- Born: Barry H. Honig November 30, 1941 (age 84)
- Citizenship: United States
- Education: Polytechnic Institute of Brooklyn Johns Hopkins University Weizmann Institute of Science
- Awards: Member of the National Academy of Sciences (2004); Alexander Hollaender Award in Biophysics (2007); ISCB Fellow (2016);
- Scientific career
- Fields: Biophysics Bioinformatics
- Workplaces: Columbia University
- Doctoral advisor: Joshua Jortner
- Website: honig.c2b2.columbia.edu

= Barry H. Honig =

American biochemist

Barry H. Honig (born 1941) is an American biochemist, molecular biophysicist, and computational biophysicist, who develops theoretical methods and computer software for "analyzing the structure and function of biological macromolecules."

==Education==
Honig graduated in 1963 from the Polytechnic Institute of Brooklyn with a B.Sc. summa cum laude in chemistry and in 1964 with a M.Sc. degree from Johns Hopkins University. He received his Ph.D. in chemical physics in 1968 from the Weizmann Institute with thesis advisor Joshua Jortner.

==Career and research==
Honig was a postdoc under Martin Karplus at Harvard from 1968 to 1970 and at Columbia under Cyrus Levinthal from 1970 to 1973. He was an associate professor in the Chemistry Department of the Hebrew University, Jerusalem from 1973 to 1979 and in the Biophysics Department of the University of Illinois Urbana-Champaign from 1979 to1981. Since 1981, Honig has been a professor at the Columbia University Vagelos College of Physicians and Surgeons. He is currently a professor in the Departments of Systems Biology, Biochemistry and Molecular Biophysics and Medicine and is a member of the Zuckerman Mind, Brain Behavior Institute. He was an investigator for the Howard Hughes Medical Institute (HHMI) from 2000 to 2019. He has trained over 100 students and postdocs over the course of his career.

Honig is particularly noted for innovating methods to compute and display the electrostatic potentials of macromolecules based on their 3D structures.
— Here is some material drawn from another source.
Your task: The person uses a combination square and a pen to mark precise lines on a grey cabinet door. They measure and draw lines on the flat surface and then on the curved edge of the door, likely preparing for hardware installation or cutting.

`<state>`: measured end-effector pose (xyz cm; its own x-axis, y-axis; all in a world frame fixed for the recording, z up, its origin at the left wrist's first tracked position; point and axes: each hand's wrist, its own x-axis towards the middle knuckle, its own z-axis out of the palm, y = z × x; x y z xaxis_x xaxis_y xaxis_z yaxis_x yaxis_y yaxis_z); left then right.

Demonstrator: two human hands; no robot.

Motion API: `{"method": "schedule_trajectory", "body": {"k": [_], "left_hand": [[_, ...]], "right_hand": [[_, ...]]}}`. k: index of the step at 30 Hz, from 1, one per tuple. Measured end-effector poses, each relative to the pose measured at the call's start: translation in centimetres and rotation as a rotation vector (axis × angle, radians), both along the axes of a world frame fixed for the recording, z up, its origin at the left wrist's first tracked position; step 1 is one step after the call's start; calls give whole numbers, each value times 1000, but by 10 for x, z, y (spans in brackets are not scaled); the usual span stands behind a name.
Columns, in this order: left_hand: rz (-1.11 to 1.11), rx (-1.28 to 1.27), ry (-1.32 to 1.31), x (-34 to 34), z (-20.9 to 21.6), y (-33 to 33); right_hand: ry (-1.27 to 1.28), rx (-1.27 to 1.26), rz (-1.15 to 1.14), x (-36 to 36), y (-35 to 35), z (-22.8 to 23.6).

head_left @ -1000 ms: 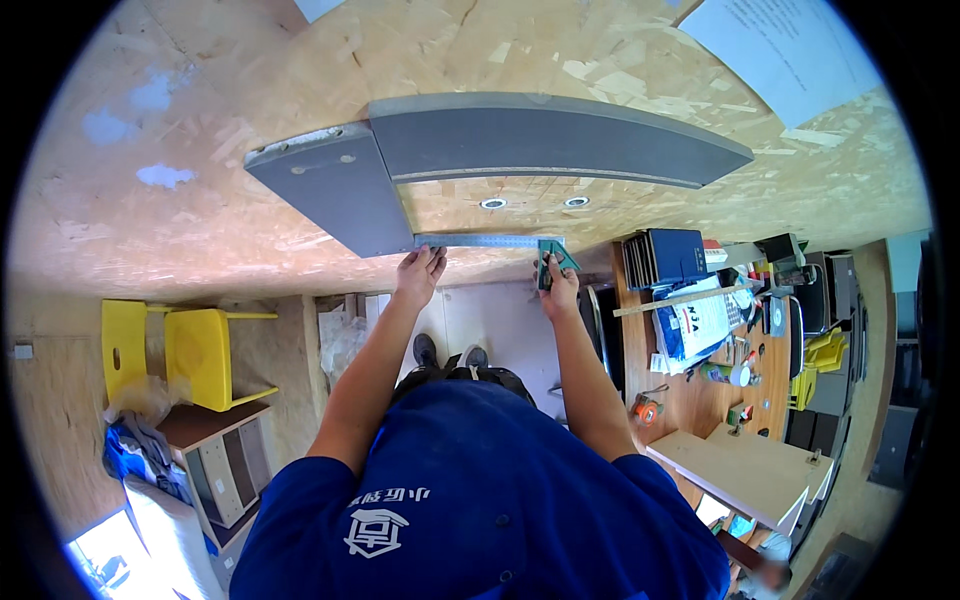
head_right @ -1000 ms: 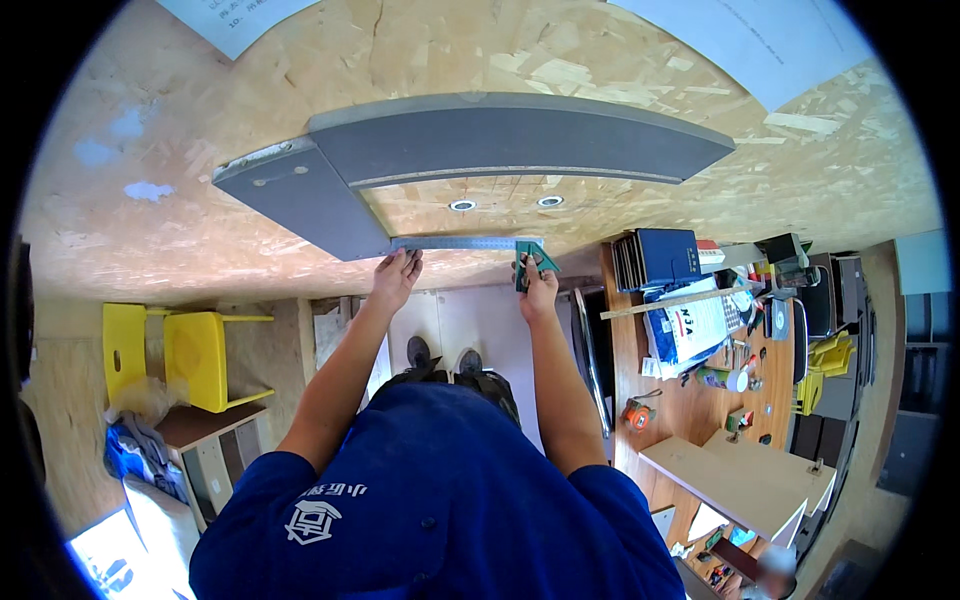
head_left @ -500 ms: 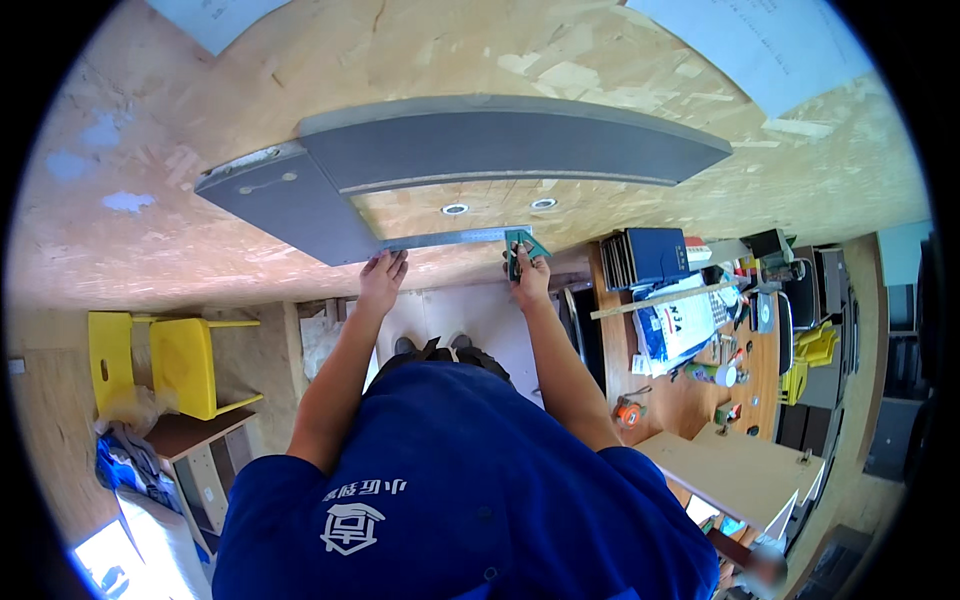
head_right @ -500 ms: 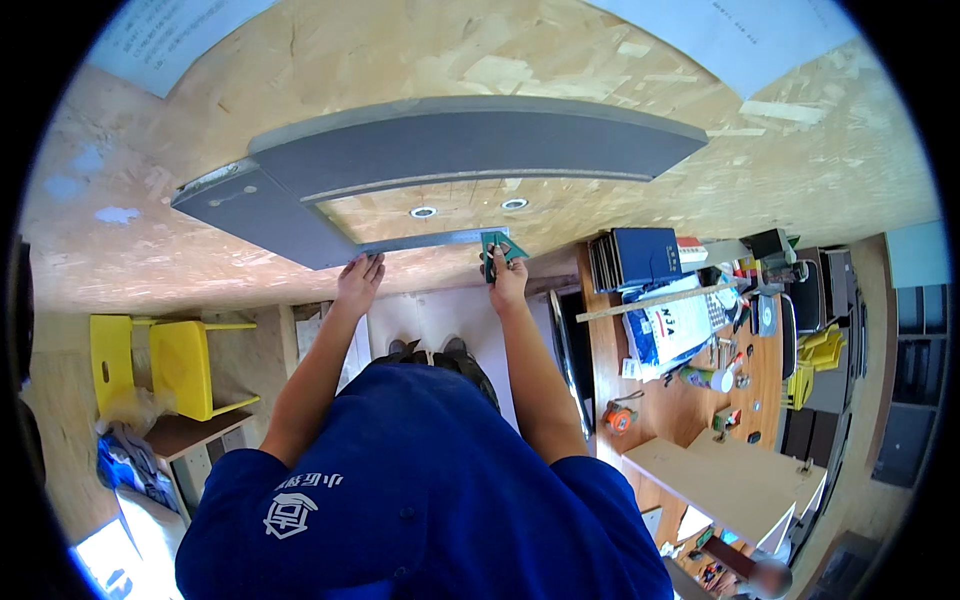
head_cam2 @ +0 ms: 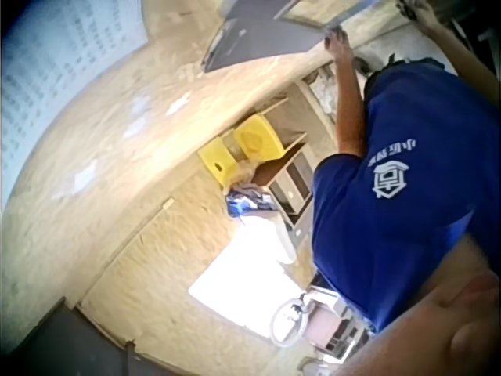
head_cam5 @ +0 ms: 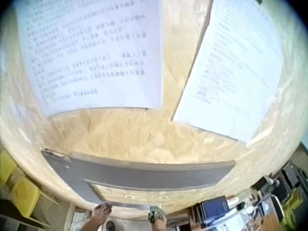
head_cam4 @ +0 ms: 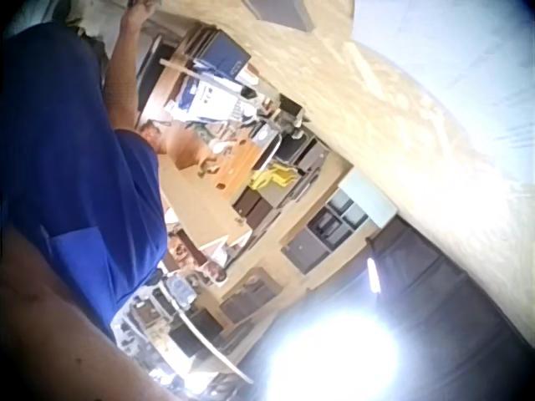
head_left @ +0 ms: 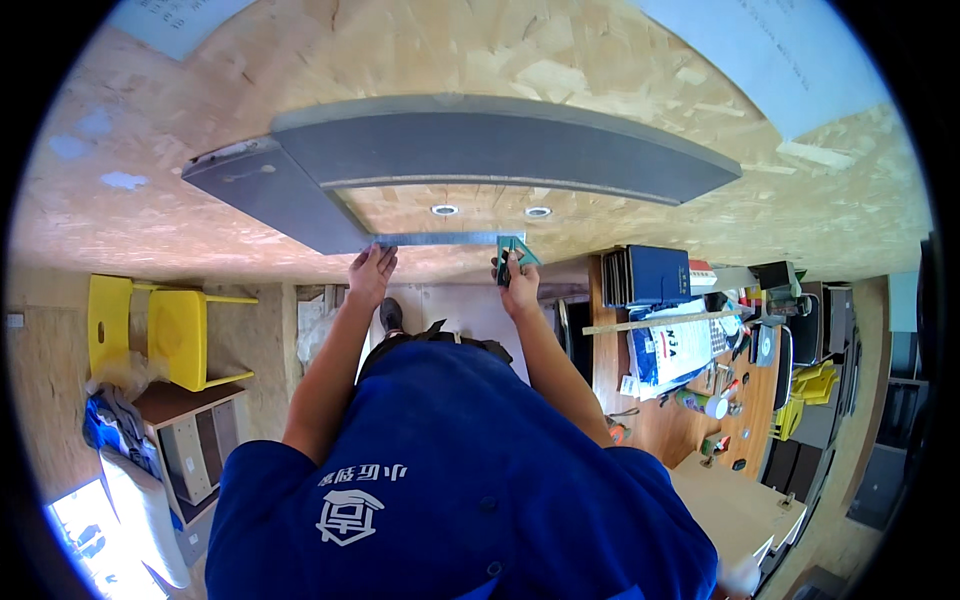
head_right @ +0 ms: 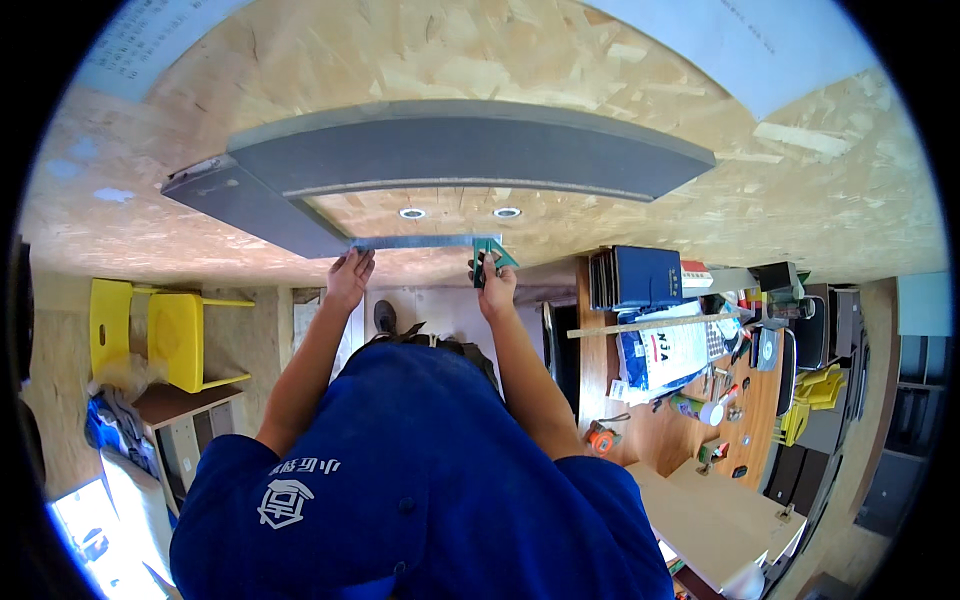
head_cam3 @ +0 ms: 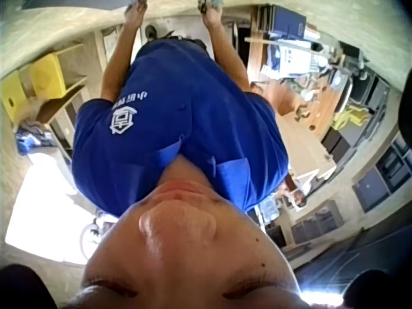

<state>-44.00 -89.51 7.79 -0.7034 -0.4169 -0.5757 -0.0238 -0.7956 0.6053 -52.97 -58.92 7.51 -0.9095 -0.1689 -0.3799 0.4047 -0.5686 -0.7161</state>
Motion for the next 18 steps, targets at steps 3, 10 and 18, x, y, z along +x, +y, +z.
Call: {"method": "schedule_trajectory", "body": {"k": [3,10,18], "left_hand": [[-11,-1,-24,2,2,2],[-17,-7,-63,-2,3,4],[-31,-36,-62,-2,-3,1]], "right_hand": [[-9,4,8,2,4,1],[15,35,11,0,4,1],[22,-6,-4,1,1,-2]]}}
The computer programs DelPhi and GRASP were developed in his laboratory and are widely used by the academic and industrial communities.

He has also made seminal contributions to the understanding of the spectroscopic and photochemical properties of visual pigments, to the computational prediction of protein structure and function, to the structural basis of protein-DNA interactions, and to the molecular principles that underlie cell-cell recognition. His current research focus in on the genome-wide prediction of protein-protein interactions and their dysregulation in human disease.

===Awards and honors===
Honig is a member of the National Academy of Sciences, the American Academy of Arts and Sciences and Fellow of the American Association for Advancement of Science. He is recipient of numerous awards including: in 2007, the Alexander Hollaender Award in Biophysics from the National Academy for "pioneering theoretical and computational studies of electrostatic interactions in biological macromolecules and of the energetics of protein folding"; and in 2012, the DeLano Award for Computational Biosciences, from the American Society of  Biochemistry and Molecular Biology and the Christian B. Anfinsen Award from the Protein Society. He is also an elected fellow of the International Society for Computational Biology (ISCB) and the Biophysical Society.